-- What you should do --
Return every line below as is, leaving out the pictures.

-- Data --
Start of Block
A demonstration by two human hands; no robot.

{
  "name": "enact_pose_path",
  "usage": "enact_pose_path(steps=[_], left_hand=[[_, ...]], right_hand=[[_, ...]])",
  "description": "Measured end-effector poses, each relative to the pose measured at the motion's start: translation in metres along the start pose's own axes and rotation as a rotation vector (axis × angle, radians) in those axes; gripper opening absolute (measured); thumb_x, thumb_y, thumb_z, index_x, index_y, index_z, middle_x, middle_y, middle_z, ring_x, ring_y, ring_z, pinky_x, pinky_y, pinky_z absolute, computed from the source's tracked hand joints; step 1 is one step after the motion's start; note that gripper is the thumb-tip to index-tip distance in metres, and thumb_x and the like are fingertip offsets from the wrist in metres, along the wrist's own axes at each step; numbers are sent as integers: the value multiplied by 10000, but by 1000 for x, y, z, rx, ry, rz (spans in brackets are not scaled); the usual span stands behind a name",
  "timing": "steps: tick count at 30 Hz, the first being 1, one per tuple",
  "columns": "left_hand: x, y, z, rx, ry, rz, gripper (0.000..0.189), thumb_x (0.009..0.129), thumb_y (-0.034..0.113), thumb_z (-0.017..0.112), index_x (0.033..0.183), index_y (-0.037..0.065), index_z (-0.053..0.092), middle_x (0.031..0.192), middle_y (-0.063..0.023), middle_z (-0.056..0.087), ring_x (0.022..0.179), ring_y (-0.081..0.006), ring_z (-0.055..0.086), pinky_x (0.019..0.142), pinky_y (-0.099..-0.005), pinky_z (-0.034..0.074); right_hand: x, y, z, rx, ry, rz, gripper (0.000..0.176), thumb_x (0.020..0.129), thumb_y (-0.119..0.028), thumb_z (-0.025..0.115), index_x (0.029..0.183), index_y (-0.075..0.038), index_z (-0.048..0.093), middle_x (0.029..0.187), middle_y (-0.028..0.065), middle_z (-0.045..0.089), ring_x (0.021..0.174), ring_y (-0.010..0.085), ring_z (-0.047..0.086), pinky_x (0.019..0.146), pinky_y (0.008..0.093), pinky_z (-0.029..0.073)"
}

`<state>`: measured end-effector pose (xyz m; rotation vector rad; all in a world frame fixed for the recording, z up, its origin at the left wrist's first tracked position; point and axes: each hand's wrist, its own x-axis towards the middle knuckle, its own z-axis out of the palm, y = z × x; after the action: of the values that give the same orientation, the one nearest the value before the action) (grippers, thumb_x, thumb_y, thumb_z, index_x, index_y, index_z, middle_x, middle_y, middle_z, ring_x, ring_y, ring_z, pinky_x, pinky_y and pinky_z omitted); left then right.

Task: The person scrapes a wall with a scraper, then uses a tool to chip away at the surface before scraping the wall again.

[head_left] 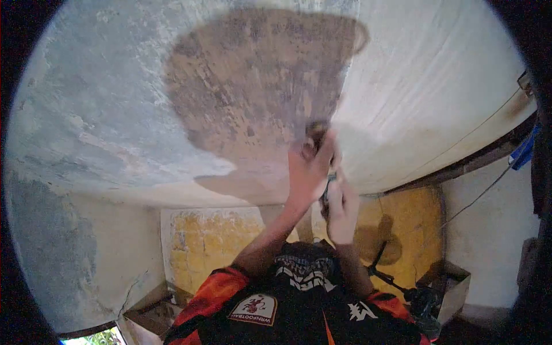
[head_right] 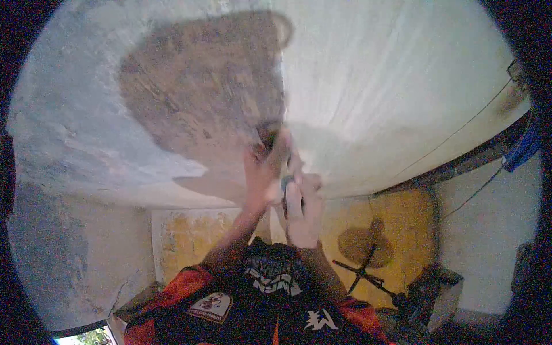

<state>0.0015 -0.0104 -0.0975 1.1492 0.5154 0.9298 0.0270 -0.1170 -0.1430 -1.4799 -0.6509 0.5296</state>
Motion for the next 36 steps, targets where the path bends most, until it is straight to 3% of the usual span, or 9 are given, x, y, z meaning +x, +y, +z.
enact_pose_path(steps=[2,7,10,14,17,19,30,34,36], left_hand=[[-3,23,8,-6,22,-85,382,982,215,557,640,54,499,555,5,495,472,-72,459,428,-267,370],[-5,-4,1,-23,7,-172,383,986,234,557,658,53,480,556,-2,483,442,-94,470,401,-263,361],[-6,-2,1,-53,12,-216,383,986,235,558,660,50,480,564,-3,490,444,-99,478,397,-264,362],[-7,-9,3,-129,62,-205,382,986,219,553,652,49,485,572,-6,500,438,-101,482,393,-261,364],[2,7,6,-75,-19,11,366,986,207,550,661,46,495,574,-8,507,433,-99,484,395,-262,370],[-2,3,7,-91,-23,-21,366,985,208,552,662,46,497,567,-7,505,435,-96,485,399,-265,373],[-4,7,11,-120,22,-154,350,974,212,576,669,57,505,546,3,491,430,-87,469,397,-258,371],[-6,24,15,-53,-11,-68,360,969,231,586,655,68,519,536,-11,514,429,-110,495,399,-272,380],[1,16,8,9,-21,-48,353,971,221,579,658,69,520,537,-8,514,440,-106,495,407,-270,383]], right_hand=[[-2,-1,0,-5,5,12,367,1012,-357,442,1041,-19,584,603,-56,430,491,27,388,434,217,289],[-3,14,-12,52,-117,183,420,1010,-273,449,1301,16,539,665,8,509,563,100,452,525,282,385],[-5,12,0,83,-17,127,376,1015,-359,431,788,-65,488,568,-36,444,457,42,387,414,219,273],[0,18,0,-8,-10,20,367,1014,-352,429,1060,-14,565,594,-49,438,470,38,366,420,208,280],[4,-3,-1,58,-57,44,465,1013,-350,433,1296,12,504,612,-57,437,485,31,366,426,205,290],[6,-19,-5,76,-112,63,537,1012,-350,438,1403,19,422,620,-62,437,499,25,375,432,204,296],[4,8,-6,4,-88,-17,516,1022,-342,417,1384,25,443,617,-57,432,521,32,379,459,207,309],[6,-43,-8,47,-79,133,439,996,-310,450,1288,0,556,762,93,586,689,133,530,623,311,443],[2,-6,-10,-49,-72,66,439,995,-301,450,1301,-4,550,775,98,592,692,154,539,641,326,451]])
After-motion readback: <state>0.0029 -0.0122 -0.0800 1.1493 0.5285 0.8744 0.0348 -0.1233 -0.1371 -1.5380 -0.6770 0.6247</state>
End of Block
-- Task output --
A demonstration by two human hands; no robot.

{
  "name": "enact_pose_path",
  "usage": "enact_pose_path(steps=[_], left_hand=[[_, ...]], right_hand=[[_, ...]])",
  "description": "Measured end-effector poses, each relative to the pose measured at the motion's start: translation in metres along the start pose's own axes and rotation as a rotation vector (axis × angle, radians) in those axes; gripper opening absolute (measured); thumb_x, thumb_y, thumb_z, index_x, index_y, index_z, middle_x, middle_y, middle_z, ring_x, ring_y, ring_z, pinky_x, pinky_y, pinky_z absolute, computed from the source's tracked hand joints; step 1 is one step after the motion's start; note that gripper is the thumb-tip to index-tip distance in metres, and thumb_x and the like are fingertip offsets from the wrist in metres, along the wrist's own axes at each step; numbers are sent as integers: the value multiplied by 10000, but by 1000 for x, y, z, rx, ry, rz (spans in brackets are not scaled); the usual span stands behind a name",
  "timing": "steps: tick count at 30 Hz, the first being 1, one per tuple",
  "columns": "left_hand: x, y, z, rx, ry, rz, gripper (0.000..0.189), thumb_x (0.009..0.129), thumb_y (-0.034..0.113), thumb_z (-0.017..0.112), index_x (0.033..0.183), index_y (-0.037..0.065), index_z (-0.053..0.092), middle_x (0.031..0.192), middle_y (-0.063..0.023), middle_z (-0.056..0.087), ring_x (0.022..0.179), ring_y (-0.081..0.006), ring_z (-0.055..0.086), pinky_x (0.019..0.142), pinky_y (-0.099..-0.005), pinky_z (-0.034..0.074); right_hand: x, y, z, rx, ry, rz, gripper (0.000..0.176), thumb_x (0.020..0.129), thumb_y (-0.119..0.028), thumb_z (-0.025..0.115), index_x (0.029..0.183), index_y (-0.075..0.038), index_z (-0.048..0.093), middle_x (0.029..0.187), middle_y (-0.028..0.065), middle_z (-0.045..0.089), ring_x (0.021..0.174), ring_y (-0.010..0.085), ring_z (-0.047..0.086), pinky_x (0.019..0.146), pinky_y (0.008..0.093), pinky_z (-0.029..0.073)"
}

`<state>`: measured end-effector pose (xyz m; rotation vector rad; all in a world frame fixed for the recording, z up, its origin at the left wrist's first tracked position; point and axes: each hand's wrist, its own x-axis towards the middle knuckle, its own z-axis out of the palm, y = z × x; after the action: of the values that give the same orientation, the one nearest the value before the action) (grippers, thumb_x, thumb_y, thumb_z, index_x, index_y, index_z, middle_x, middle_y, middle_z, ring_x, ring_y, ring_z, pinky_x, pinky_y and pinky_z omitted); left then right.

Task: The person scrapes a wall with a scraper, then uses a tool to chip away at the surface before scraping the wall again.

[head_left] 
[head_right] 

<state>0.0015 -0.0104 -0.0975 1.1492 0.5154 0.9298 0.0270 -0.1170 -0.1430 -1.4799 -0.6509 0.5296</state>
Motion for the next 36 steps, targets where the path bends most, until it is straight to 3% of the usual span, or 9 are given, x, y, z meaning +x, +y, +z.
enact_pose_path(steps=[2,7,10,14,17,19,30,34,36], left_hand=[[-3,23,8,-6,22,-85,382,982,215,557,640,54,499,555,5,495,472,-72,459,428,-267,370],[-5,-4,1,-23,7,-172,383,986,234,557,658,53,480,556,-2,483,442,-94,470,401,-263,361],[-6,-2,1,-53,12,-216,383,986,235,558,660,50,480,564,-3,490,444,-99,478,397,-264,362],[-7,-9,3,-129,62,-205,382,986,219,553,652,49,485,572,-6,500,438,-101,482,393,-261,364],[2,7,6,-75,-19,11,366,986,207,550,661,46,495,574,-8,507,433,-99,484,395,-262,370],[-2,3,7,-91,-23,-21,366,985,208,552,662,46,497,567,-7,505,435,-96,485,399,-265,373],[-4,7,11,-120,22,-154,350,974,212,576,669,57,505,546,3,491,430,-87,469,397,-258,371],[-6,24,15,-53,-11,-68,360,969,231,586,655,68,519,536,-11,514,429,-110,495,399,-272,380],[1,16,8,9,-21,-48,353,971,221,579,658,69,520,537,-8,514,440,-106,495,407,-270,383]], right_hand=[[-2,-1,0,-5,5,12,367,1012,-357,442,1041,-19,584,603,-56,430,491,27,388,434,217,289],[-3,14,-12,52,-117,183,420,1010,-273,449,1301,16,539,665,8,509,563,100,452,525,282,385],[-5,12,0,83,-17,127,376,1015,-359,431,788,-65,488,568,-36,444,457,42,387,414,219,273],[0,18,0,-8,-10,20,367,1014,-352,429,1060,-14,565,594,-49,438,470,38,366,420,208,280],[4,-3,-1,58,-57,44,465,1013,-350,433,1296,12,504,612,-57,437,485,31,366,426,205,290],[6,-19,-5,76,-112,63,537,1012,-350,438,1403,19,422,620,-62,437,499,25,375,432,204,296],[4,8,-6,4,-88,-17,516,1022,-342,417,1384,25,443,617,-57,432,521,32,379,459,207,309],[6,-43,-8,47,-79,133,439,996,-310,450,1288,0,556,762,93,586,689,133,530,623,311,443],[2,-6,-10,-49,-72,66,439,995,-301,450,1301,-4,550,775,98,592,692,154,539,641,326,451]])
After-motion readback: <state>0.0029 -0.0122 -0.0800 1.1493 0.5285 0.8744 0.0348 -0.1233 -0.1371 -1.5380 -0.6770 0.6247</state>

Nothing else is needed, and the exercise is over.